Una solución local para la seguridad energética de Europa

COPENHAGUE – La Unión Europea es altamente dependiente del petróleo extranjero. De cada 100 litros que se consumen en la UE, 90 son importados. Al mismo tiempo, la producción local de petróleo cayó más del 50% a lo largo de la última década. La Agencia Internacional de la Energía estima que a menos que la UE cambie de rumbo y aumente su producción de formas de energía alternativas (incluidos los biocombustibles, una opción que la UE desatendió por mucho tiempo), en 2030 más o menos el 95% del petróleo que consuma provendrá de fuentes extranjeras.

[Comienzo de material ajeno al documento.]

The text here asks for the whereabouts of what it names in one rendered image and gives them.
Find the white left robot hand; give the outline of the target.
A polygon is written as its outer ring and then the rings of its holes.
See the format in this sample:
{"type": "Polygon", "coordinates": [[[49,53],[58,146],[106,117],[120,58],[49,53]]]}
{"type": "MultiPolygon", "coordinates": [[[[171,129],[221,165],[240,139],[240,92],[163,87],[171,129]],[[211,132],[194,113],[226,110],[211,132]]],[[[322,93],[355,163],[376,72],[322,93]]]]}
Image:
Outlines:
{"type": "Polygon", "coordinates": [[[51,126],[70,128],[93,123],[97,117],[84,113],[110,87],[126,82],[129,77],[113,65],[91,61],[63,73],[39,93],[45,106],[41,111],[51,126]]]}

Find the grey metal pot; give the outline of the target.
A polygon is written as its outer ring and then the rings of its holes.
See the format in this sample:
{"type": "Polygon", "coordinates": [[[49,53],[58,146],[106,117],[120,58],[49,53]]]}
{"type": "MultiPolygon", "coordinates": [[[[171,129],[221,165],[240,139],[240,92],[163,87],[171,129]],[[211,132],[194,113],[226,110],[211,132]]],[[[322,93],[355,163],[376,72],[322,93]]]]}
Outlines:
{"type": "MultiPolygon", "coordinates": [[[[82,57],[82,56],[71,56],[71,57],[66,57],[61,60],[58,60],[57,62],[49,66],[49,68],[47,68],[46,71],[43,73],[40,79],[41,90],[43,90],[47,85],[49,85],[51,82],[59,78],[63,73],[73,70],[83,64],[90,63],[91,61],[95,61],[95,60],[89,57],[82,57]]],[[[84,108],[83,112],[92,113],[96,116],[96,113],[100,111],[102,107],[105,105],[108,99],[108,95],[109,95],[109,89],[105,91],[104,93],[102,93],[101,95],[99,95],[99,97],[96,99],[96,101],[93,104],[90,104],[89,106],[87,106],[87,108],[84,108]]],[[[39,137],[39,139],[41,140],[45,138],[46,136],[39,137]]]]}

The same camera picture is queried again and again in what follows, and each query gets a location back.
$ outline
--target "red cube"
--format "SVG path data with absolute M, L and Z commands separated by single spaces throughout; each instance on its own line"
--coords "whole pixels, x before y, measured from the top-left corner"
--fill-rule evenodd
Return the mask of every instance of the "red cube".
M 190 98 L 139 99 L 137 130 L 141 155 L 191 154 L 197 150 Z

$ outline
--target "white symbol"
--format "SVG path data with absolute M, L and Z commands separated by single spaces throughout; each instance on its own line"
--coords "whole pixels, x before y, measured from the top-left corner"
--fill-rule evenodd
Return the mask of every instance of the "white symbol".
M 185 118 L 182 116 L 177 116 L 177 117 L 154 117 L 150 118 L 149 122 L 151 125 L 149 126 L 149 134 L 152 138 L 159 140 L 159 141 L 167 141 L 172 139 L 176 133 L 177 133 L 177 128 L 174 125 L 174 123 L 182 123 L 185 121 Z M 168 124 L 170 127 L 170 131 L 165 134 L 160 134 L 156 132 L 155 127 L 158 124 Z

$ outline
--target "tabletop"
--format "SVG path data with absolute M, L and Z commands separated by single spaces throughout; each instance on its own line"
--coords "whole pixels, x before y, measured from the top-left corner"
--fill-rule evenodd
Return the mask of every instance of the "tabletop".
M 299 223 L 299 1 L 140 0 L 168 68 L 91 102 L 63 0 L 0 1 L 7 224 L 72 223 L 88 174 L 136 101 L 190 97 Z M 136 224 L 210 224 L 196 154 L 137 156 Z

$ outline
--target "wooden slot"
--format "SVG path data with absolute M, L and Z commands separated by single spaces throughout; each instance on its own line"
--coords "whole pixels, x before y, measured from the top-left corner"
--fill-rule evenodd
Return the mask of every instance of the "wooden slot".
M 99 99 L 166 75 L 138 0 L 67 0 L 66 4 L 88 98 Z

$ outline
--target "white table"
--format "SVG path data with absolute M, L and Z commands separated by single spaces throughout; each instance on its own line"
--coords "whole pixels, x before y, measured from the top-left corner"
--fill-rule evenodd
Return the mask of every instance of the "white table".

La situación actual es el talón de Aquiles de la UE, porque implica dependencia de importaciones procedentes de regímenes inestables y autoritarios. En 2014, los países miembros de la UE gastaron la asombrosa cifra de 271 000 millones de euros en crudo extranjero, más que el PIB combinado de Bulgaria, Eslovaquia, Eslovenia y Hungría. Aproximadamente la mitad de esta cifra terminó en Rusia, Medio Oriente y el norte de África.

De modo que la UE no solo está expuesta a interrupciones del suministro global, sino que también ayuda a sostener gobiernos autoritarios y dar poder a regímenes hostiles, lo que limita su propia capacidad para dar respuestas efectivas y coordinadas a las amenazas y provocaciones externas. De lo cual dan buen ejemplo sus dificultades para diseñar estrategias políticas y económicas coherentes ante los desafíos planteados por la agresión rusa en Ucrania y el infierno de Medio Oriente.